Miles tried to close his eyes, but the images continued. The gentle assault would continue until it was done. If he could look around for Robbie, he would have. But he knew that Robbie was going through this with him, together. “One, Two, Three…”

Time wound backwards, as reality reasserted itself, Robbie and Miles both had their hands on the handle of the baseball bat, lunging forward with wide eyes, pressing the cusp of the bat against the glowing object in their playhouse. Miles could feel the reality of it, as if he was back in the moment. He could feel Robbie beside him, realizing that they were moving backwards and forwards in time.

“Time. Time is a strange thing. We forgot that it exists.”

“Why?” Miles asked.

“You will see.”

“Both of us?” Robbie asked from far away.

“Both of you, it seems. Worlds need heroes. Universes need to be lead to the impossible futures. Your purpose is to be the heroes here so that you can find the others.
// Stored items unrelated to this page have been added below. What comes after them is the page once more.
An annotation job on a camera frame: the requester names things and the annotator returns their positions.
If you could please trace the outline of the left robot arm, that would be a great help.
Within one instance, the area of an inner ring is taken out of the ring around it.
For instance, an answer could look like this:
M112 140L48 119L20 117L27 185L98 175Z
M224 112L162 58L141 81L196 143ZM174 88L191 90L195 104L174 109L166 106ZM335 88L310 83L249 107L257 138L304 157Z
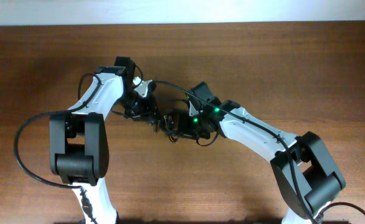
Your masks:
M140 68L129 57L94 71L92 83L68 111L50 117L50 169L75 194L82 223L119 223L105 175L110 153L105 120L117 104L121 116L156 126L155 86L136 77Z

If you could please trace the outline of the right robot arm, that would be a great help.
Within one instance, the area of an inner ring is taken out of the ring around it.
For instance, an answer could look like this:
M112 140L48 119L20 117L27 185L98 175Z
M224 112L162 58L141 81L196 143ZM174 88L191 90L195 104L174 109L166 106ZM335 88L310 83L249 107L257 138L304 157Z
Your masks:
M346 181L321 138L284 132L238 103L221 102L202 82L185 94L195 138L209 133L239 142L268 161L288 211L283 223L321 223Z

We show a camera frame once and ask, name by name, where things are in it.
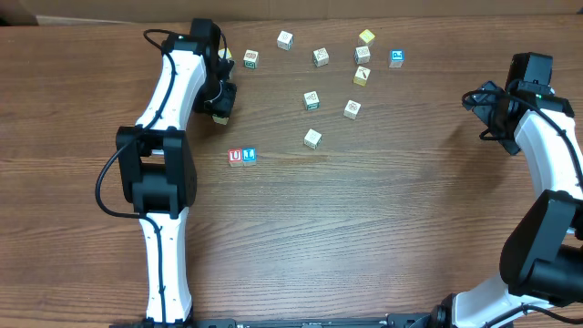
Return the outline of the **green letter R block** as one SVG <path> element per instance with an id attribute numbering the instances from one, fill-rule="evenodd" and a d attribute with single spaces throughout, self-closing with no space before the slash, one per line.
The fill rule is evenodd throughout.
<path id="1" fill-rule="evenodd" d="M 229 121 L 228 118 L 219 117 L 219 116 L 216 116 L 216 115 L 213 115 L 212 118 L 213 118 L 213 121 L 215 123 L 221 124 L 221 125 L 227 125 L 228 124 L 228 121 Z"/>

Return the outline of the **red letter U block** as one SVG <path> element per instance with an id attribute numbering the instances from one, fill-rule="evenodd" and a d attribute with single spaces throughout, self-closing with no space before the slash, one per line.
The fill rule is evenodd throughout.
<path id="1" fill-rule="evenodd" d="M 231 167 L 240 167 L 243 165 L 242 149 L 228 150 L 228 163 Z"/>

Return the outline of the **blue letter wooden block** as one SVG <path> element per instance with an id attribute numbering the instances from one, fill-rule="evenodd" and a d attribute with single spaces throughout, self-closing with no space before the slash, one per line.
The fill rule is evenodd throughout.
<path id="1" fill-rule="evenodd" d="M 242 149 L 242 162 L 244 166 L 253 166 L 257 163 L 257 153 L 255 148 Z"/>

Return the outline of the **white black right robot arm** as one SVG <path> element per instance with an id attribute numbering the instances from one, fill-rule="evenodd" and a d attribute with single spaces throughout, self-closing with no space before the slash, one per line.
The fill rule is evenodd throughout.
<path id="1" fill-rule="evenodd" d="M 564 242 L 582 237 L 582 152 L 574 110 L 550 86 L 552 66 L 552 56 L 518 53 L 504 87 L 488 81 L 462 96 L 486 125 L 482 140 L 525 155 L 536 196 L 506 240 L 497 275 L 429 314 L 389 314 L 387 326 L 510 327 L 530 313 L 582 323 L 553 311 L 582 301 L 582 250 Z"/>

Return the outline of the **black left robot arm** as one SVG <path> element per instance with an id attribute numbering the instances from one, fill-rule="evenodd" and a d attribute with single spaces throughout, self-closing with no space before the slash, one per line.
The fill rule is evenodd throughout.
<path id="1" fill-rule="evenodd" d="M 151 100 L 134 126 L 118 129 L 114 159 L 147 248 L 149 297 L 141 326 L 191 327 L 185 234 L 197 173 L 186 129 L 193 113 L 227 122 L 237 88 L 229 81 L 233 62 L 219 53 L 225 37 L 211 20 L 195 18 L 187 34 L 166 36 L 158 45 L 162 70 Z"/>
The others in the dark.”

“How?” Miles asked.

“By being greater than you were destined to be.” The light flashed, the throbbing images flared away, as if being tossed over a shoulder nonchalantly. “Greater.”

The lights went out and Robbie and Miles were standing in an empty playhouse with a bat being held between them. They both looked at the bat, and then at each other, dropping it simultaneously.

“What?” Miles asked. Robbie looked different, but he couldn’t put his finger on it.

“You tell me,” Robbie laughed. “You are the one staring at me.”

“You look different.”

“I feel different,” Miles looked at his fingertips. The tips were smoking, just like the end of the baseball bat already forgotten on the floor of the playhouse. He felt energy everywhere. It was in cells, in the air around him, in everything. He felt like a norse god.

“Miles, your eyes are glowing,” Robbie smiled. He did not sound scared. “What are you thinking of?”

Miles laughed as the sparks danced on his fingertips. “Thor.”

Robbie stood up proudly, flexing his chest like an adult. “I feel like Superman.”

“Robbie…”

Robbie burst from the ground, flying upwards as if he was shot out of cannon. The playhouse disintegrated into hundreds of pieces around Miles, as lightning started to erupt from his shoulders.

“Wait for me!” Miles finished, leaping from the ground. He thought of Superman traveling faster than the Flash, and in a breath he next to his friend.

The air was cold, but it did not feel cold. The clouds were blown apart as they flew through them, laughing and twirling in the night sky. Both the boys would be ageless gods with an inscrutable future, only a promise of where they needed to lead to be their only guide.

However, what the boys did not know, being boys enjoying the gifts they had received, was that every universe required balance, and their opposite on the equation was not two, but one. As it had been through countless ages, when a hero was created, so was their antithesis. A villain.

A man picked up the phone and his men on the other line answered immediately.

A tinny voice came over the secure line, as if it was further away than just down the hall. “Yes, Mr. President?”

“Charles, please inform the staff that I wish to go for a run this morning… I feel rather… energetic.”